Abstract:
UNASSIGNED: Background. Severe combined immunodeficiency (SCID) is a form of immunodeficiencies (PID), caused by molecular defects. These defects can restrict the development and function of lymphocytes. Early diagnosis and treatment of SCID can lead to disease-free survival. This study aims to investigate some of the possible underlying genetic defects in a group of Egyptian infants and children with clinical and immunological profiles suggestive of SCID. Methods. This study included eighty patients who showed clinical warning signs of immunodeficiency. Subjects were thoroughly examined clinically. Laboratory evaluation included immunoglobulins serum levels and flow cytometric assessment of immune cells. This testing showed an altered immune profile in thirty patients. They had decreased T and/or B lymphocytes or natural killer cells. DNA extraction was done for those cases.
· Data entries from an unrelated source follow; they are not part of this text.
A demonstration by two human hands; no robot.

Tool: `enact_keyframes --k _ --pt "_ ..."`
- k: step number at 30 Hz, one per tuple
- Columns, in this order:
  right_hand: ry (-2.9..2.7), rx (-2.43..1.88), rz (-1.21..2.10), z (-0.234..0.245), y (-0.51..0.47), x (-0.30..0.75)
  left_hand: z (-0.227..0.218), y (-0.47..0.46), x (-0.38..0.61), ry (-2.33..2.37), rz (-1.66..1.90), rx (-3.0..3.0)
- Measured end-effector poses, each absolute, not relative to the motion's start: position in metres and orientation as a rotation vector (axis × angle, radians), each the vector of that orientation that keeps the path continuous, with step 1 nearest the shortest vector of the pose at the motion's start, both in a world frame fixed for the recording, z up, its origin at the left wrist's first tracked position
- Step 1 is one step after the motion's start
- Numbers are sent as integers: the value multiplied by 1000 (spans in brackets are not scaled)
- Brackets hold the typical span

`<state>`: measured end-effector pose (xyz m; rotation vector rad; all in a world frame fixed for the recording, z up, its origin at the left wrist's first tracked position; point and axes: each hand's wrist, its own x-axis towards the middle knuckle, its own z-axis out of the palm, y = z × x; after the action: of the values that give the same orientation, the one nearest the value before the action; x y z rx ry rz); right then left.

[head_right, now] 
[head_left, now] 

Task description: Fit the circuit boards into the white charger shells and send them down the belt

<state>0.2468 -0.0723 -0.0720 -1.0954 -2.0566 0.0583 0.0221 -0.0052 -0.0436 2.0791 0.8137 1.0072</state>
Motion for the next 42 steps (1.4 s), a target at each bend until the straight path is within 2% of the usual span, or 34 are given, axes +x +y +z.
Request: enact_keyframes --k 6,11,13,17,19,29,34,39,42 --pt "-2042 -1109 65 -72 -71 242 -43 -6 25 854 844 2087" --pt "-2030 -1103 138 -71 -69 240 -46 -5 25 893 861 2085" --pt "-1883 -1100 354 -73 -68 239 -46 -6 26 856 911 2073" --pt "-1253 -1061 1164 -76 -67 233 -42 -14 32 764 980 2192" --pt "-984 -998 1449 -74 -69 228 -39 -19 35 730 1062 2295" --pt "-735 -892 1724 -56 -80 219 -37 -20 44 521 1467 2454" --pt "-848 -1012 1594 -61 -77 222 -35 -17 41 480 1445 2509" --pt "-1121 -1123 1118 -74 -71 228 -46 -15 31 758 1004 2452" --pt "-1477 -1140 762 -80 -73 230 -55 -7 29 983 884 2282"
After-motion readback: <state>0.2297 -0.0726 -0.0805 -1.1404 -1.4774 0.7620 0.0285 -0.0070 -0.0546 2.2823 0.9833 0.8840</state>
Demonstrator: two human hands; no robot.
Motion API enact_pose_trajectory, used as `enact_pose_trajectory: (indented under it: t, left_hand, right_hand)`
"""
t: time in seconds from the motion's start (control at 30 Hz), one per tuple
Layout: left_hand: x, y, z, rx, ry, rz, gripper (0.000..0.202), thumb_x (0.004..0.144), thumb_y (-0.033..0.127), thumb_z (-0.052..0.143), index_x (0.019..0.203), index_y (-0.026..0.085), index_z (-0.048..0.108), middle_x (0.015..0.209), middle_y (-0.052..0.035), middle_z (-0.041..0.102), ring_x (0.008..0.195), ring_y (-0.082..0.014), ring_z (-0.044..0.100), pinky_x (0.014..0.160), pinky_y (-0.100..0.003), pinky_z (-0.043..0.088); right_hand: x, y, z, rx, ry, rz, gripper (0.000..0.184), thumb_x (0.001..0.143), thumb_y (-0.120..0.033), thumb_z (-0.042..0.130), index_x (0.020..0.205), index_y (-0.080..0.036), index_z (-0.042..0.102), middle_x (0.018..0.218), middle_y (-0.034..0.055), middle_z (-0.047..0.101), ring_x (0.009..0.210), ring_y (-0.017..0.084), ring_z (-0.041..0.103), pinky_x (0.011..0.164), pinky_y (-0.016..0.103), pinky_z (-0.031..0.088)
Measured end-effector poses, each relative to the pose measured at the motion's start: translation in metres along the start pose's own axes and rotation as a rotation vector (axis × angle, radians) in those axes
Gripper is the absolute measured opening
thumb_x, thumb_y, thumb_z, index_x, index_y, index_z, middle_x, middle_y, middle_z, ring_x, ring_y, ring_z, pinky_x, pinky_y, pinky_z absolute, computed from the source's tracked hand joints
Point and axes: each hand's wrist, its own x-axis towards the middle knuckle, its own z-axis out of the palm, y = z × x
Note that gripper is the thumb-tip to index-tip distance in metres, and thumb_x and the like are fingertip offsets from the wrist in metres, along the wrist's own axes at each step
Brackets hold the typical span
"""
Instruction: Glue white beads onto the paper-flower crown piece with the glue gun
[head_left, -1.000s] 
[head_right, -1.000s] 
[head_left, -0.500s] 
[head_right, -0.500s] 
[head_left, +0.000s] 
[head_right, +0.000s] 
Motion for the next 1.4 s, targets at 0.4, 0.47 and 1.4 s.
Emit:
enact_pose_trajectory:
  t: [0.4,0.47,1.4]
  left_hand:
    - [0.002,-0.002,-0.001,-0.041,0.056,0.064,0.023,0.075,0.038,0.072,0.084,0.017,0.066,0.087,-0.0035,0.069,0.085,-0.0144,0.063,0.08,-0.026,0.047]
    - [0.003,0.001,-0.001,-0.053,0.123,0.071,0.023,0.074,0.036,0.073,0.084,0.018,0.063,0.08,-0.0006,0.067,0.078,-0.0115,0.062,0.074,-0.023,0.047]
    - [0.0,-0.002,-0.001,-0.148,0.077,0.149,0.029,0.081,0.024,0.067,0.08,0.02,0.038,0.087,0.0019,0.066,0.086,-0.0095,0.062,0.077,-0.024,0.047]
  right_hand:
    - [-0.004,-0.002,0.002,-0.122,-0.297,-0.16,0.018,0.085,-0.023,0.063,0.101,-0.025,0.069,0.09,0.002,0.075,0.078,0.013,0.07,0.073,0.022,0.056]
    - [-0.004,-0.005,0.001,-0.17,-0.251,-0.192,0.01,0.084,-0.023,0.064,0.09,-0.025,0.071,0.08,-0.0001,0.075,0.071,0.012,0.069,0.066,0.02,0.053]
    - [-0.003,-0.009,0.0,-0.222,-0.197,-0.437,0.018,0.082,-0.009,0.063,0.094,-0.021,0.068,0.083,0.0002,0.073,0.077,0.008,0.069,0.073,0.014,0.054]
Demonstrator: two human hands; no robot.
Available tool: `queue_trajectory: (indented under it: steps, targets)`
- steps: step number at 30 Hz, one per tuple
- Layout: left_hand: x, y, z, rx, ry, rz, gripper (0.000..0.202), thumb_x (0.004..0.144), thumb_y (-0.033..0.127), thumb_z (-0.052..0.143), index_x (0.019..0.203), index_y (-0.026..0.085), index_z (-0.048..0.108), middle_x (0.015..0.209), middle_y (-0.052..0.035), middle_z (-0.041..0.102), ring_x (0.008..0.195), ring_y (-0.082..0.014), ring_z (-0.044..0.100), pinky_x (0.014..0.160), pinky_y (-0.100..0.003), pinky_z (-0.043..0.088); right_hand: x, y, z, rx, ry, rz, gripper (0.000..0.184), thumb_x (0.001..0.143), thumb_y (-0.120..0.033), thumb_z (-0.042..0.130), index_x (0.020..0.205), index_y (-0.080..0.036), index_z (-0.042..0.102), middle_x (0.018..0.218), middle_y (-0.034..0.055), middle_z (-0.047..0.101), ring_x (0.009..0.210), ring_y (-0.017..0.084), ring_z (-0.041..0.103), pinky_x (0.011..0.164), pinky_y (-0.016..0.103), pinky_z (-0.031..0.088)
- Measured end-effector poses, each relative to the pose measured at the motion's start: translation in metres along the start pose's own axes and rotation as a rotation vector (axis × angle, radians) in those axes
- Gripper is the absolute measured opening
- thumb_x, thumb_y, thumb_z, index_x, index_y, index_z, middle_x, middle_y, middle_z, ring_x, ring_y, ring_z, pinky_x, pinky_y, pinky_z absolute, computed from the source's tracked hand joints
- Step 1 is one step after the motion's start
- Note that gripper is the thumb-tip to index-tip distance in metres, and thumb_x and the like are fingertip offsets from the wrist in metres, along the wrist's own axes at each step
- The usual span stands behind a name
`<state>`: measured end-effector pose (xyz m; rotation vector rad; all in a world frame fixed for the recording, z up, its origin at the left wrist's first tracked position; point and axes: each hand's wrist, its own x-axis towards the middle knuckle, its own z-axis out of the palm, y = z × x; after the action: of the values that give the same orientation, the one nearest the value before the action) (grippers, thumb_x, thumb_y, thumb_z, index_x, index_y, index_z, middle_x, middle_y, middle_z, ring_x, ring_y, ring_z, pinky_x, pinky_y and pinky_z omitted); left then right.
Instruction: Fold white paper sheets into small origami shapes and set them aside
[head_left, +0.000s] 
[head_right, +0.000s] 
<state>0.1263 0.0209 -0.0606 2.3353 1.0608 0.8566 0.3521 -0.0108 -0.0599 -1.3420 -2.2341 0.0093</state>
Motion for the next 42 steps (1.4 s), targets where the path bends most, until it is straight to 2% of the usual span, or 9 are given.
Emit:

The coding regions of the RAG1 gene and RAG2 gene was investigated for hot spot mutations by sequencing technique guided by the patient clinical evaluation, inheritance pattern, immunophenotyping by flow cytometric analysis of lymphocyte subsets, and serum immunoglobulins level detection. Results. Results showed novel and previously reported variants (mutation, polymorphism), they were found in 18 cases which include variants in the RAG1 gene (E880K, A960A, H249R, S913R, K820R, V782G), and variants in the RAG2 gene (P501T, L514M, rs10836573, cDNA.2129A>T). Conclusions. To evaluate SCID patients completely, mutation gene analysis is highly required and recommended.
摘要:
未经评估:背景。严重联合免疫缺陷(SCID)是免疫缺陷(PID)的一种形式,由分子缺陷引起的。这些缺陷会限制淋巴细胞的发育和功能。SCID的早期诊断和治疗可导致无病生存。Objective.这项研究旨在调查一组具有SCID临床和免疫学特征的埃及婴儿和儿童中一些可能的潜在遗传缺陷。方法。这项研究包括80名表现出免疫缺陷临床警告症状的患者。对受试者进行了彻底的临床检查。实验室评估包括免疫球蛋白血清水平和免疫细胞的流式细胞术评估。该测试显示30名患者的免疫谱改变。他们的T和/或B淋巴细胞或自然杀伤细胞减少。对这些病例进行了DNA提取。在患者临床评价的指导下,通过测序技术研究了RAG1基因和RAG2基因的编码区是否存在热点突变。继承模式,通过流式细胞术分析淋巴细胞亚群的免疫表型,和血清免疫球蛋白水平检测。结果。结果显示新的和以前报道的变异(突变,多态性),在18例包括RAG1基因变异的病例中发现了它们(E880K,A960A,H249R,S913R,K820R,V782G),和RAG2基因的变体(P501T,L514M,rs10836573,cDNA2129A>T)。Conclusions.完全评估SCID患者;高度需要并推荐突变基因分析。